In the listing that follows, the range to quote begins at the line that has "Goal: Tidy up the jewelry" and ends after the line that has "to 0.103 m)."; quote it verbatim and add nothing.
━━━━━━━━━━━━━━━━━━━━
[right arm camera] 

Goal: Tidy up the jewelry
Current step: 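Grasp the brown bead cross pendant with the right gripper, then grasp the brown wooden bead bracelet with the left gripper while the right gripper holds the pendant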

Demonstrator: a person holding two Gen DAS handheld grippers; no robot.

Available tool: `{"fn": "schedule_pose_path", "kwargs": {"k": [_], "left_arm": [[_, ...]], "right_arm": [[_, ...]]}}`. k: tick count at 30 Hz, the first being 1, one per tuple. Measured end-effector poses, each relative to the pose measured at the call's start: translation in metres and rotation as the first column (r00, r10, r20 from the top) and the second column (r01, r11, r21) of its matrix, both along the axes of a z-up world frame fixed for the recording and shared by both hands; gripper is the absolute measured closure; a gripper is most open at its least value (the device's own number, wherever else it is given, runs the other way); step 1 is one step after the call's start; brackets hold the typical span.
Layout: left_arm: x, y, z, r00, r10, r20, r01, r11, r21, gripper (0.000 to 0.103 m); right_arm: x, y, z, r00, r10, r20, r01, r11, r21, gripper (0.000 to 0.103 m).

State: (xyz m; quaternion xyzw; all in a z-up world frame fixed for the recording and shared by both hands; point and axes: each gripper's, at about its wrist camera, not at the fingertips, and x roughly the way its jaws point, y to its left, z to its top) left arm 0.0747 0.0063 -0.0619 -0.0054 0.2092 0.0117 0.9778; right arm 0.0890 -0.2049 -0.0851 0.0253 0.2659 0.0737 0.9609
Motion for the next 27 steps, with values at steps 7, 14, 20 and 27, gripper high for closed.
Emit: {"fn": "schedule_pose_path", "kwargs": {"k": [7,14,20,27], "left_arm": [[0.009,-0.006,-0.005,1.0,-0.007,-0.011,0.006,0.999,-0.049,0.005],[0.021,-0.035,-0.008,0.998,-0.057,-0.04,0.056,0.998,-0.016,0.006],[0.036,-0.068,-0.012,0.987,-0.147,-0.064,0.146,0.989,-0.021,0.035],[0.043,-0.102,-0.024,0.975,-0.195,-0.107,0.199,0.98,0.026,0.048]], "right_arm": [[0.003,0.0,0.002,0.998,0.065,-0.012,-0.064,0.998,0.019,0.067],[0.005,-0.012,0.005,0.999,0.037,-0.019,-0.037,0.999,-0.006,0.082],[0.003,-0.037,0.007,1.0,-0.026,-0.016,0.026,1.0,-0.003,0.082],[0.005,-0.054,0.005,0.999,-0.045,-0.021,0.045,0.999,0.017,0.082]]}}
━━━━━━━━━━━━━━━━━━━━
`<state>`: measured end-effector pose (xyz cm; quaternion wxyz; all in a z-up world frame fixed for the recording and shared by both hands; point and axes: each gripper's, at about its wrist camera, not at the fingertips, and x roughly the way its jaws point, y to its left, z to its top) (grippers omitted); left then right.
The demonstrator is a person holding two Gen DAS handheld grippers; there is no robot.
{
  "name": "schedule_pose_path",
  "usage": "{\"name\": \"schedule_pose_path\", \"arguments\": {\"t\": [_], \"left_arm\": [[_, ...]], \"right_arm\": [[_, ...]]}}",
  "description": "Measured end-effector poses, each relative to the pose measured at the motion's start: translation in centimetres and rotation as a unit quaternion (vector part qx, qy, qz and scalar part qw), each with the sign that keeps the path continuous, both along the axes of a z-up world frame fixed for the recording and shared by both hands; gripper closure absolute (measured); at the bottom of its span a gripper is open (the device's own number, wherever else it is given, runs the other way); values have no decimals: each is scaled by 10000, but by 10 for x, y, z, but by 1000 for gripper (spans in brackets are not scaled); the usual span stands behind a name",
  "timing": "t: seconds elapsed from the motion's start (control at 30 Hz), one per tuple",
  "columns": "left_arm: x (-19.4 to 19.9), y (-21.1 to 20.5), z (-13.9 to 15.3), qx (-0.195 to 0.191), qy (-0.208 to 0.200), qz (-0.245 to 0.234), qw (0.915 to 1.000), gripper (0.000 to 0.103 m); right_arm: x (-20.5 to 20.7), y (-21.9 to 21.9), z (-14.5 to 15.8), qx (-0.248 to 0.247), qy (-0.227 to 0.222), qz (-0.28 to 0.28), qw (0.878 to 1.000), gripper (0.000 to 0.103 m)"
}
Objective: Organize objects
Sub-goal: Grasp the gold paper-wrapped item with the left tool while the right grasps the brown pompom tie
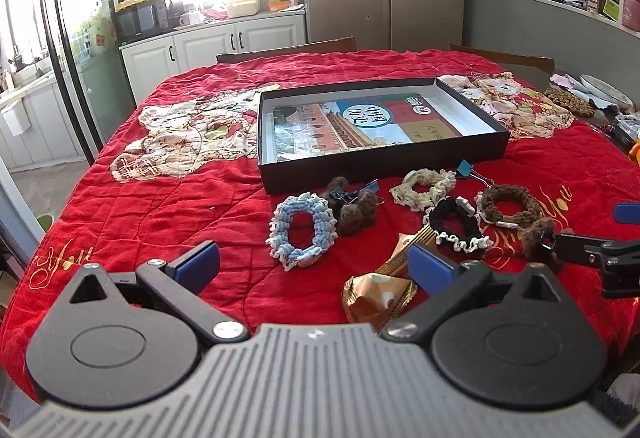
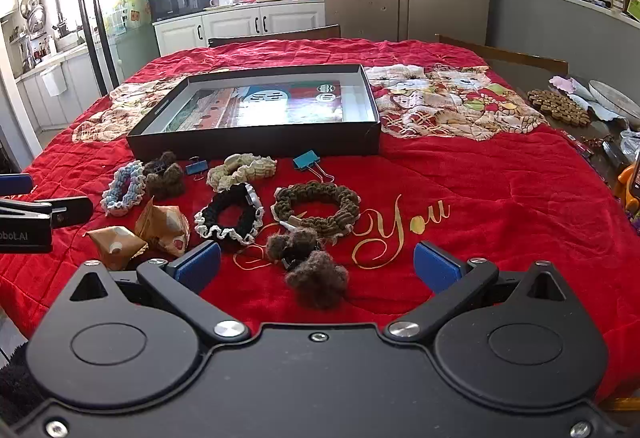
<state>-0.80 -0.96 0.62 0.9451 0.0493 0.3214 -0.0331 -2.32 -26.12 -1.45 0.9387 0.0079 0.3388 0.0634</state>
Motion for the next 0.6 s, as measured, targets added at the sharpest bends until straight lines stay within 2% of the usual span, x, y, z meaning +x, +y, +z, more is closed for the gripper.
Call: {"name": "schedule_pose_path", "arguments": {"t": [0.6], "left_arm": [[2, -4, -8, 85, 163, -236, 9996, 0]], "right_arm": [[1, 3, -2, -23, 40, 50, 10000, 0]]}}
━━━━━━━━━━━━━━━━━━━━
=== Answer space ===
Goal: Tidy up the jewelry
Current step: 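Grasp the brown bead cross pendant with the right gripper, then grasp the brown wooden bead bracelet with the left gripper while the right gripper holds the pendant
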
Demonstrator: a person holding two Gen DAS handheld grippers; no robot.

Available tool: `{"fn": "schedule_pose_path", "kwargs": {"k": [_], "left_arm": [[_, ...]], "right_arm": [[_, ...]]}}`. k: tick count at 30 Hz, the first being 1, one per tuple. Measured end-effector poses, each relative to the pose measured at the call's start: translation in metres and rotation as the first column (r00, r10, r20 from the top) and the second column (r01, r11, r21) of its matrix, both along the axes of a z-up world frame fixed for the recording and shared by both hands; gripper is the absolute measured closure; a gripper is most open at its least value (the device's own number, wherever else it is given, runs the other way); step 1 is one step after the call's start; brackets hold the typical span.
Layout: left_arm: x, y, z, r00, r10, r20, r01, r11, r21, gripper (0.000 to 0.103 m); right_arm: x, y, z, r00, r10, r20, r01, r11, r21, gripper (0.000 to 0.103 m).

No further work remains in this exercise.